Although she was annoyed by their demands, after fetching her medication, P went to the motel with MW, the plan being to travel to Brisbane the next day for the making of a new statement. While they were there, MW continued to say that she, P, had to make a statement saying that she had lied. She asked P to speak again by telephone to Peter, who told her she had to come “down here” to give a statement. Finally, P sent a text message to XY and asked him to collect her. (XY had not caused the bruises she had on her arm.) After he did so she received two text messages on her mobile phone, the first saying that XY would be charged, and the second that MW was waiting for her at the motel. The following day she and XY went to a police station and reported what had happened. P maintained that what she had originally said about her father having sex with her was the truth.

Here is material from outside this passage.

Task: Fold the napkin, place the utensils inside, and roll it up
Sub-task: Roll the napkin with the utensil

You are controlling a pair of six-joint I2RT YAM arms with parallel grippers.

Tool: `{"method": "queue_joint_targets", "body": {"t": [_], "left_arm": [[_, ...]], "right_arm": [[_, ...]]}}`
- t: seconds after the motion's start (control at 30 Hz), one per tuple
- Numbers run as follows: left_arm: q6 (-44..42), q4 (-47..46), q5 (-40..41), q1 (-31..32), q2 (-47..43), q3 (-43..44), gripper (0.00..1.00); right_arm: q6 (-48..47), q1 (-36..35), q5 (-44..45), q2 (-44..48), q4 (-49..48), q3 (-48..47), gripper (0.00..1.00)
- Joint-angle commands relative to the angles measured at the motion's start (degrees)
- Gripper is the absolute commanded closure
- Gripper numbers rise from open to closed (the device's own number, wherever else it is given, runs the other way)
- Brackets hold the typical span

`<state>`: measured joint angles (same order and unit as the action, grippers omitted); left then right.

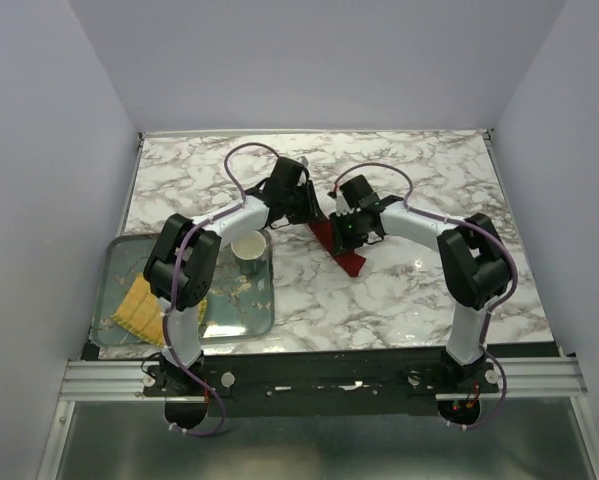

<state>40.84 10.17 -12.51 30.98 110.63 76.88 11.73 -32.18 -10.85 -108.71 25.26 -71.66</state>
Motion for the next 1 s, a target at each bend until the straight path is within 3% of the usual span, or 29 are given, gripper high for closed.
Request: {"method": "queue_joint_targets", "body": {"t": [0.0,0.23,0.4,0.53,0.83,0.97], "left_arm": [[-0.7,1.3,-1.0,0.2,-3.1,2.2,0.59],[1.7,-1.2,-4.3,0.8,1.2,3.7,0.61],[3.2,-3.6,-5.2,0.9,5.0,4.6,0.62],[2.8,-3.4,-3.8,0.9,7.2,4.8,0.64],[2.2,-4.0,-2.6,0.7,7.6,2.8,0.65],[2.2,-4.2,-2.7,0.6,7.3,2.3,0.66]], "right_arm": [[0.2,6.5,-21.6,-3.7,-1.5,2.0,0.77],[-0.7,11.3,-34.9,-9.1,-2.5,2.0,0.74],[-1.2,11.4,-34.6,-9.2,-2.6,2.3,0.69],[-1.4,11.4,-30.6,-6.5,-1.8,2.8,0.59],[-4.1,4.9,0.7,3.5,13.8,-3.0,0.48],[-1.7,0.7,14.1,6.7,15.4,-3.5,0.45]]}}
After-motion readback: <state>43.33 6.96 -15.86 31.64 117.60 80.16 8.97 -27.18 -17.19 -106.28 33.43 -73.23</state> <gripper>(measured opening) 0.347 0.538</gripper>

XY, who was 41 years old, said that he and P had been “a couple” for about a year. He was not responsible for her bruises. He had responded to a text message from P on the night in question and collected her from the motel. He had received telephone calls shortly after from a man purporting to be the appellant’s or MW’s solicitor, who threatened him with jail if he did not give a statement, and then text messages to the effect that because he had not co-operated he would be charged and sent to jail.
The test for whether fresh evidence warrants appellate intervention has received various formulations, one of which is “whether the court considers there is a significant possibility that the jury, acting reasonably, would have acquitted the appellant had the fresh evidence been before it at the trial.”[2]
[2]Gallagher v The Queen (1986) 160 CLR 392 at 399; Mickelberg v The Queen (1989) 167 CLR 259 at 273.
Essentially the difference between the versions is that while P recanted her allegations, she said she did so under pressure, while the appellant’s witnesses say the recantation was freely volunteered to MW and SS, and maintained to Mr Nesbitt. It is not possible to resolve that conflict in these proceedings. There were questions raised about the credibility of the three witnesses called for the appellant, but they were not of such proportions as to impair significantly the cogency or plausibility of the evidence. The case at trial depended almost entirely on P’s evidence; the corroborative evidence in the form of the rag found on the track was not unimpeachable. The reason P allegedly gave to Mr Nesbitt for making false allegations against her father (that her boyfriend, X, had said it was the only way they could be together) has some plausibility, taken in the context of the evidence at the trial and the subsequent revelation of a relationship between them.
The fresh evidence, had it been before the jury, would have raised a significant possibility that it, acting reasonably, would have acquitted the appellant.
The appeal should be allowed, the convictions set aside and a new trial ordered.